In Elixir, you can call these queries like so using :qlc.eval/1:

matching_guilds = :qlc.eval(:nostrum_queries.find_large_communities(50, Nostrum.Cache.GuildCache))

Implementing your own queries and caches

By implementing a QLC table, all read operations from nostrum will be performed over your QLC table implementation alone, and nostrum's dispatcher modules can easily be expanded for more queries in the future. If you've never heard of QLC before, the beam-lazy repository contains a good introduction.

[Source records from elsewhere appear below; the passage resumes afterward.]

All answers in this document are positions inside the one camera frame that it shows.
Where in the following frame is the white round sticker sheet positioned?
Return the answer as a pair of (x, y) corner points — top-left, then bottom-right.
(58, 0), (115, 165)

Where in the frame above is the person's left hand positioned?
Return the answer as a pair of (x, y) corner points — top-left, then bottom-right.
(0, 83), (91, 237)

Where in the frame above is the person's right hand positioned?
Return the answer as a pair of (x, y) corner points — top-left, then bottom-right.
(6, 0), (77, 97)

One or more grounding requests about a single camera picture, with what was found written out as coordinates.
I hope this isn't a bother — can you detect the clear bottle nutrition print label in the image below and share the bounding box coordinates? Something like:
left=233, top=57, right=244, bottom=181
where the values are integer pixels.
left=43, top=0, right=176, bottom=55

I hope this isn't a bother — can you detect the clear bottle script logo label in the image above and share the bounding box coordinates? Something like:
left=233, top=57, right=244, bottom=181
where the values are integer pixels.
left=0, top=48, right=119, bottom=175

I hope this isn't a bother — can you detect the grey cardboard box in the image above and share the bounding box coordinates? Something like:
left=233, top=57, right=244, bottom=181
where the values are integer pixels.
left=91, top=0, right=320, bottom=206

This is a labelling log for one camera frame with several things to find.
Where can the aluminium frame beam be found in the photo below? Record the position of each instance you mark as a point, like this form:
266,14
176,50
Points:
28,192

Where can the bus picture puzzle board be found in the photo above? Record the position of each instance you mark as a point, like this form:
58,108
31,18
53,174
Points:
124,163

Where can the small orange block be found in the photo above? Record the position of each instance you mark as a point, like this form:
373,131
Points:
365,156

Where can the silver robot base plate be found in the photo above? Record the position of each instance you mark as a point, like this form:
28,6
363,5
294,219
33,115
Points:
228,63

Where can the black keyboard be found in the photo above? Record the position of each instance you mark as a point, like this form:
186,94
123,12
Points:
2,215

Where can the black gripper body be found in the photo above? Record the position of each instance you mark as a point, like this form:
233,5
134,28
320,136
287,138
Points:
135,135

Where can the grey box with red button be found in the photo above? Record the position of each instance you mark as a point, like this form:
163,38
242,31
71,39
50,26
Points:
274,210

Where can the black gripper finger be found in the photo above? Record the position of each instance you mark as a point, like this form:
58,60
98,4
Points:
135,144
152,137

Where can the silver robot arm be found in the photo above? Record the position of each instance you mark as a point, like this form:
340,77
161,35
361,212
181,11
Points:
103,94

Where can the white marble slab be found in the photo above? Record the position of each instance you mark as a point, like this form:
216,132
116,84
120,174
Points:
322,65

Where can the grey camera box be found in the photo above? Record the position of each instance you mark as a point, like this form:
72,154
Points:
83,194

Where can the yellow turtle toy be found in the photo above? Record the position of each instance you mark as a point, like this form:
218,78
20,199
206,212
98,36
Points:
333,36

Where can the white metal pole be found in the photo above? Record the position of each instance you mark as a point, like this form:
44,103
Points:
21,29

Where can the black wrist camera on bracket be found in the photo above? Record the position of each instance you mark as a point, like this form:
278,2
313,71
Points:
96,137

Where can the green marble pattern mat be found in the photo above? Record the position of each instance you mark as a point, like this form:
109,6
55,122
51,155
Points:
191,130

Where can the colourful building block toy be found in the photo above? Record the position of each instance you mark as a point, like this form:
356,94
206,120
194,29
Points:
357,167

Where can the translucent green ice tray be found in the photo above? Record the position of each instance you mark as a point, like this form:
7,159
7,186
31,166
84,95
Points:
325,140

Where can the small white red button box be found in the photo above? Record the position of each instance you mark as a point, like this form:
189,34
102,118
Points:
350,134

Using QLC bring a plethora of benefits. Implementation of a QLC table is relatively simple, and gives us compile-time query optimization and compilation in native Erlang list comprehension syntax. Furthermore, should you wish to perform queries on your caches beyond what nostrum offers out of the box, you can write your queries using the query_handle/0 functions on our caches, without having to investigate their exact API.

There is one caveat to be aware of when writing cache adapters in Elixir that build on this functionality: While Erlang's QLC can perform intelligent query optimization, a lot of it is implemented via a parse transform and thus only available at compile time in Erlang modules. It is therefore recommended to write your QLC queries in Erlang modules: in Mix projects this can be achieved easily via the src/ directory. Read the QLC module documentation for more details on the optimizations done.

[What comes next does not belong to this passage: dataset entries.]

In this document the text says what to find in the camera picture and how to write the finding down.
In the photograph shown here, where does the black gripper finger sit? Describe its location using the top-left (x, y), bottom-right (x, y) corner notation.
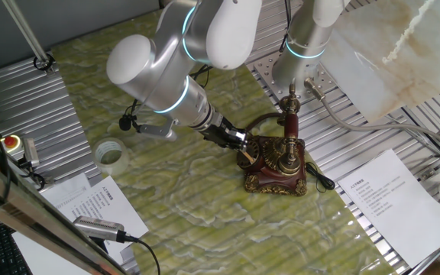
top-left (229, 128), bottom-right (249, 143)
top-left (225, 139), bottom-right (248, 153)

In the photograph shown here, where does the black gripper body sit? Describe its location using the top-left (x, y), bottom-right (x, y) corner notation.
top-left (198, 116), bottom-right (240, 149)

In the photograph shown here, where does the antique red rotary phone base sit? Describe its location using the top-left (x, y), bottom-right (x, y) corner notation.
top-left (236, 135), bottom-right (308, 197)

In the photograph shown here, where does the brass and red phone handset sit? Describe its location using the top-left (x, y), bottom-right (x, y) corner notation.
top-left (276, 78), bottom-right (303, 176)

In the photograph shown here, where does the green marble pattern mat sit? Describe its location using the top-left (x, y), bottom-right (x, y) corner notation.
top-left (50, 9), bottom-right (396, 275)

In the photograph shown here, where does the clear packing tape roll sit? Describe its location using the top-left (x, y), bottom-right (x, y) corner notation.
top-left (92, 137), bottom-right (131, 176)

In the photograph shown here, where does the printed instruction paper sheet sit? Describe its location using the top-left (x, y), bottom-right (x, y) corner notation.
top-left (57, 175), bottom-right (150, 264)
top-left (337, 148), bottom-right (440, 268)

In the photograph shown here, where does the paper sheet with table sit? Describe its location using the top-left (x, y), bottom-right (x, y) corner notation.
top-left (40, 172), bottom-right (91, 209)

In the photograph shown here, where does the white marble pattern sheet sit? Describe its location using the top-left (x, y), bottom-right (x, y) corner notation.
top-left (321, 0), bottom-right (440, 124)

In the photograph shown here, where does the small grey box device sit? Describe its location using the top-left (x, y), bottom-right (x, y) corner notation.
top-left (21, 137), bottom-right (40, 168)

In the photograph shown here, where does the metal stand rod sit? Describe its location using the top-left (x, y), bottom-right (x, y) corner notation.
top-left (1, 0), bottom-right (57, 76)

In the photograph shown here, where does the dark red coiled phone cord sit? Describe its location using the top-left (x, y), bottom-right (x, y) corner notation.
top-left (245, 112), bottom-right (286, 133)

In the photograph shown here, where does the wrist camera bracket black knob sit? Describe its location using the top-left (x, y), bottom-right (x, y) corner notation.
top-left (118, 113), bottom-right (179, 143)

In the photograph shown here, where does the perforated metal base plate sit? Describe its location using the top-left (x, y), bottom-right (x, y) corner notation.
top-left (253, 51), bottom-right (339, 102)

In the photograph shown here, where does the thin black phone cable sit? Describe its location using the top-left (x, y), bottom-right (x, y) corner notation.
top-left (306, 161), bottom-right (336, 193)

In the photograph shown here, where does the grey robot hose with connector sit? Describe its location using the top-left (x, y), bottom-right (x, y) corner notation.
top-left (303, 77), bottom-right (440, 150)

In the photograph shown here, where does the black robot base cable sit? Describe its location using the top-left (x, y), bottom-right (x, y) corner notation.
top-left (279, 0), bottom-right (293, 54)

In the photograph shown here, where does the black camera cable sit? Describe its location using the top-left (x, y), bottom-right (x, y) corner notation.
top-left (123, 235), bottom-right (162, 275)

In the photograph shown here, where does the silver camera device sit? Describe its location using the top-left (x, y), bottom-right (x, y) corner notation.
top-left (73, 215), bottom-right (126, 244)

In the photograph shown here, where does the metal frame bar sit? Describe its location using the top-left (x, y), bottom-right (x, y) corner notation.
top-left (0, 152), bottom-right (129, 275)

The reason why QLC is being used as opposed to the Elixir-traditional stream API is that the stream API does not support a number of features we are using here. Apart from that, nostrum's previous API (select and friends) gave users a false impression that nostrum was doing an efficient iteration under the hood, which caused issues for large bots.

Internal state

In addition to the optional caching, nostrum also needs to keep track of internal state so it functions properly. State follows the same pattern as the pluggable caching functionality described above, but disabling state storage via NoOp as with caching is not possible.

The modules under Nostrum.Store are used for this functionality.